§ **WHAT THE TASK ASKS**:
In the listing below, print exactly the lines between the line holding "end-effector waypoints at" and the line holding "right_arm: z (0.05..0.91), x", inclusive, and no more.

━━━━━━

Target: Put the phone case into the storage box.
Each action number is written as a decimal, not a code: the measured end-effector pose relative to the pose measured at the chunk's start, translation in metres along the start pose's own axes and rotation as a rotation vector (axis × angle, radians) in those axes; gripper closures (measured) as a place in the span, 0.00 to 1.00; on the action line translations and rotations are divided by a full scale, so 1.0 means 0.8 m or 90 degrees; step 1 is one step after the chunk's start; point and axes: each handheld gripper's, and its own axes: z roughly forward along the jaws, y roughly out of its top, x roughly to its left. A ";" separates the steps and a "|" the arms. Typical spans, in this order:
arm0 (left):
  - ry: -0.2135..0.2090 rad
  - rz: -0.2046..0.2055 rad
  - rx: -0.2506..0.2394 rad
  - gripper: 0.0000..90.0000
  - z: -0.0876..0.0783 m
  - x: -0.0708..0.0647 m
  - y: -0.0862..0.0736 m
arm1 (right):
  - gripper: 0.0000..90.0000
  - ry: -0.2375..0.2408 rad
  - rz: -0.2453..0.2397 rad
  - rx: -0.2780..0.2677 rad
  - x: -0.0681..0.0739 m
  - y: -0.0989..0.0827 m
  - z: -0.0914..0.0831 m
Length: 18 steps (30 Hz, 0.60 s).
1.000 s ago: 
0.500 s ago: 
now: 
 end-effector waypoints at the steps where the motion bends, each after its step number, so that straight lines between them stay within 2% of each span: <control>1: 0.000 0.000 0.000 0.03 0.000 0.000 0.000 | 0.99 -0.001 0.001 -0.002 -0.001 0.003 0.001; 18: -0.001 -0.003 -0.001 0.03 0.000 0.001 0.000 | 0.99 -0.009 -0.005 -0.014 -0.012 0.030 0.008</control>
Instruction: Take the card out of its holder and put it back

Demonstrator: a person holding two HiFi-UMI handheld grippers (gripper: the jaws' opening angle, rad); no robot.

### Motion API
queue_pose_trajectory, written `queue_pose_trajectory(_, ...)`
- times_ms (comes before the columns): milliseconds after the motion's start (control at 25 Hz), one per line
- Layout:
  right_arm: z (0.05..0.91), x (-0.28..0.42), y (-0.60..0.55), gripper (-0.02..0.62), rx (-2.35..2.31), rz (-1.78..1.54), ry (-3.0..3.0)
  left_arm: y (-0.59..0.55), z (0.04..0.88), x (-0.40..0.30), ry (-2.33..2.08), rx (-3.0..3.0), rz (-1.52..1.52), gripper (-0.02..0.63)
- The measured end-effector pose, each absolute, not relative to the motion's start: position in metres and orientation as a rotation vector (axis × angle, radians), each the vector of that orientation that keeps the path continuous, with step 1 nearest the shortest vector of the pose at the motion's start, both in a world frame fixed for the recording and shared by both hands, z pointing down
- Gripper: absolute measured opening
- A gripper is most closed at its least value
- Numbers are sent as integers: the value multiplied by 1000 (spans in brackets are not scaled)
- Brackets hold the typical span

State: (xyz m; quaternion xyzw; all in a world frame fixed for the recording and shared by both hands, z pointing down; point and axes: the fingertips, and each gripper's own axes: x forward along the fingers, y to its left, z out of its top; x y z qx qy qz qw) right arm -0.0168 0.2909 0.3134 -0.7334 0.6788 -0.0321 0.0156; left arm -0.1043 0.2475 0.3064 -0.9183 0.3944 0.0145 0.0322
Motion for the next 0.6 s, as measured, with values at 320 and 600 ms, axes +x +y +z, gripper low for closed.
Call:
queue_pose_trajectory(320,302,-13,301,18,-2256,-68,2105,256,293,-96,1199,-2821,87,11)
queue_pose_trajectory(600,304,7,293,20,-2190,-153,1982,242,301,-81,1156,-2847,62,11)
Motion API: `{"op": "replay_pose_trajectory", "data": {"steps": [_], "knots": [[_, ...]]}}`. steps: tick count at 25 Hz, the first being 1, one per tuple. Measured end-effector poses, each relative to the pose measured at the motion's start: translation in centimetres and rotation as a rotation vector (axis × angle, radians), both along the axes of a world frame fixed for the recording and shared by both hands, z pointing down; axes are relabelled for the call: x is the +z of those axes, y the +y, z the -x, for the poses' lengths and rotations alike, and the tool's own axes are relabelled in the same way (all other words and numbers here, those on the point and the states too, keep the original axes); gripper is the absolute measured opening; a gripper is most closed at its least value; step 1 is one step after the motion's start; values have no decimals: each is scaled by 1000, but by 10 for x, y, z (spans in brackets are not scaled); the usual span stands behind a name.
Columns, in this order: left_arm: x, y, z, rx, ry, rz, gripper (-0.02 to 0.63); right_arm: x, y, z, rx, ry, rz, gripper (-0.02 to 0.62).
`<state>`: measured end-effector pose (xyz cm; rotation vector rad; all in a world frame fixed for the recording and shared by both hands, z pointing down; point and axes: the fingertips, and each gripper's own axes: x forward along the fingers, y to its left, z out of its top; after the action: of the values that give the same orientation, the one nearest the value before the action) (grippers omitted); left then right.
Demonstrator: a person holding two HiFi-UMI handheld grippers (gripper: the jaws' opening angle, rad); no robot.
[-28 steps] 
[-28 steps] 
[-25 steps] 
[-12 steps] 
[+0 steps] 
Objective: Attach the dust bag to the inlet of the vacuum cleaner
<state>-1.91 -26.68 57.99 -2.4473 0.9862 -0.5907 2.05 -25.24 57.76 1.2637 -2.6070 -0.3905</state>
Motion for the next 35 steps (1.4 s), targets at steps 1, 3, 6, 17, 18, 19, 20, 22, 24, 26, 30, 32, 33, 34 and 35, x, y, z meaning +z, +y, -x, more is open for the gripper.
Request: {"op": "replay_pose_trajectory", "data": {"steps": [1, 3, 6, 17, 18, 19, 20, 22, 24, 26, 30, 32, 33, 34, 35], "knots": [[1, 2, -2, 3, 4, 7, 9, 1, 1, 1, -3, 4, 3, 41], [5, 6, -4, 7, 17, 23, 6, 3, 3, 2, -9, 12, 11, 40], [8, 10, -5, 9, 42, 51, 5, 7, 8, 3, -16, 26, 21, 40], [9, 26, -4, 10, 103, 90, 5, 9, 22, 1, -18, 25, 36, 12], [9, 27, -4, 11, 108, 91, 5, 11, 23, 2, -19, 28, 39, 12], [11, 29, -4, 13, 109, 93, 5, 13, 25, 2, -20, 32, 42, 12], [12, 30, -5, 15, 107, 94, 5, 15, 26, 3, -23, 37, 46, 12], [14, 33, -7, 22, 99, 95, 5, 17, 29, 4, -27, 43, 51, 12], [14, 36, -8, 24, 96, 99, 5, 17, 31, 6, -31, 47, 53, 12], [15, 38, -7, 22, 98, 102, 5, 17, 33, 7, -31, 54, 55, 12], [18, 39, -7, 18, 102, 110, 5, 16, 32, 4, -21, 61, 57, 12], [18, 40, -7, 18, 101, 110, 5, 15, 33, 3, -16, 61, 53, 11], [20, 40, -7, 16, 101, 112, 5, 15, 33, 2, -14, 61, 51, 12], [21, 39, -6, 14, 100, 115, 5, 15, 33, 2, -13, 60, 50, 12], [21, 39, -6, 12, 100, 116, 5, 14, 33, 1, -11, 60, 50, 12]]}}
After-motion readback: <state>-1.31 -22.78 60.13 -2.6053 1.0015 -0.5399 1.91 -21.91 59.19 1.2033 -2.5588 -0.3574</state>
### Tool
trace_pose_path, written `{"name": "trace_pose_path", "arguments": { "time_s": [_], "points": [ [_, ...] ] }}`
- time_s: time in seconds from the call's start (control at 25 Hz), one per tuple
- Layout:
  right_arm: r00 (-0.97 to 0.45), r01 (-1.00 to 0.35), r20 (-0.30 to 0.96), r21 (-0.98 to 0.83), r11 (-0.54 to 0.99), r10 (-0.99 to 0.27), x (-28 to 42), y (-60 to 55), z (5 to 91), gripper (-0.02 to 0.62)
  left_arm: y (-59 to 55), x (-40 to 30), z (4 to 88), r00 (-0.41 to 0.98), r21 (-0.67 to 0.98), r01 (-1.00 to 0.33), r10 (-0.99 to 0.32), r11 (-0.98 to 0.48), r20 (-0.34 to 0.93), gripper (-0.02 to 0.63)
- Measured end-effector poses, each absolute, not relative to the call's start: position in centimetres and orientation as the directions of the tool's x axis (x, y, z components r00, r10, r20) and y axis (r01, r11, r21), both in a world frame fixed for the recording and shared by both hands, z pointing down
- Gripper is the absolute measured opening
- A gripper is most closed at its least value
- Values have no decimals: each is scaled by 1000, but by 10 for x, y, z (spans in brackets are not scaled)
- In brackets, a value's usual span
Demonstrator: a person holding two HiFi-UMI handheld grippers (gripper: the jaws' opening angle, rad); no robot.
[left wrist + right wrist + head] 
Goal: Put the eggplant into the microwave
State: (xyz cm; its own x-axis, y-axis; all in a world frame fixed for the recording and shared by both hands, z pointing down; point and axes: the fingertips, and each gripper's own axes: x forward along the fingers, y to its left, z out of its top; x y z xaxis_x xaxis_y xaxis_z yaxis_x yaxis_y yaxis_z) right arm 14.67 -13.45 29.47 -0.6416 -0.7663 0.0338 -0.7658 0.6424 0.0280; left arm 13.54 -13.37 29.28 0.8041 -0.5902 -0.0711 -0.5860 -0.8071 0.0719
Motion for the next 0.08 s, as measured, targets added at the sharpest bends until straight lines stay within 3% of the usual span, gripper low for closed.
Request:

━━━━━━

§ **OUTPUT FOR THIS TASK**:
 end-effector waypoints at the steps where the motion bends, each after its step number, so that straight lines between them stay within 2% of each span: <control>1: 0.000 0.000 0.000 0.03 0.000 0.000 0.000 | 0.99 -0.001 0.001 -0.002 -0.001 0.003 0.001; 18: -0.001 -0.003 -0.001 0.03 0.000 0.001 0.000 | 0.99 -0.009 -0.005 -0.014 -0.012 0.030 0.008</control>
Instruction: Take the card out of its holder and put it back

Demonstrator: a person holding two HiFi-UMI handheld grippers (gripper: the jaws' opening angle, rad); no robot.

### Motion API
queue_pose_trajectory, written `queue_pose_trajectory(_, ...)`
- times_ms (comes before the columns): milliseconds after the motion's start (control at 25 Hz), one per line
- Layout:
  right_arm: z (0.05..0.91), x (-0.28..0.42), y (-0.60..0.55), gripper (-0.02..0.62), rx (-2.35..2.31), rz (-1.78..1.54), ry (-3.0..3.0)

This output is now finished.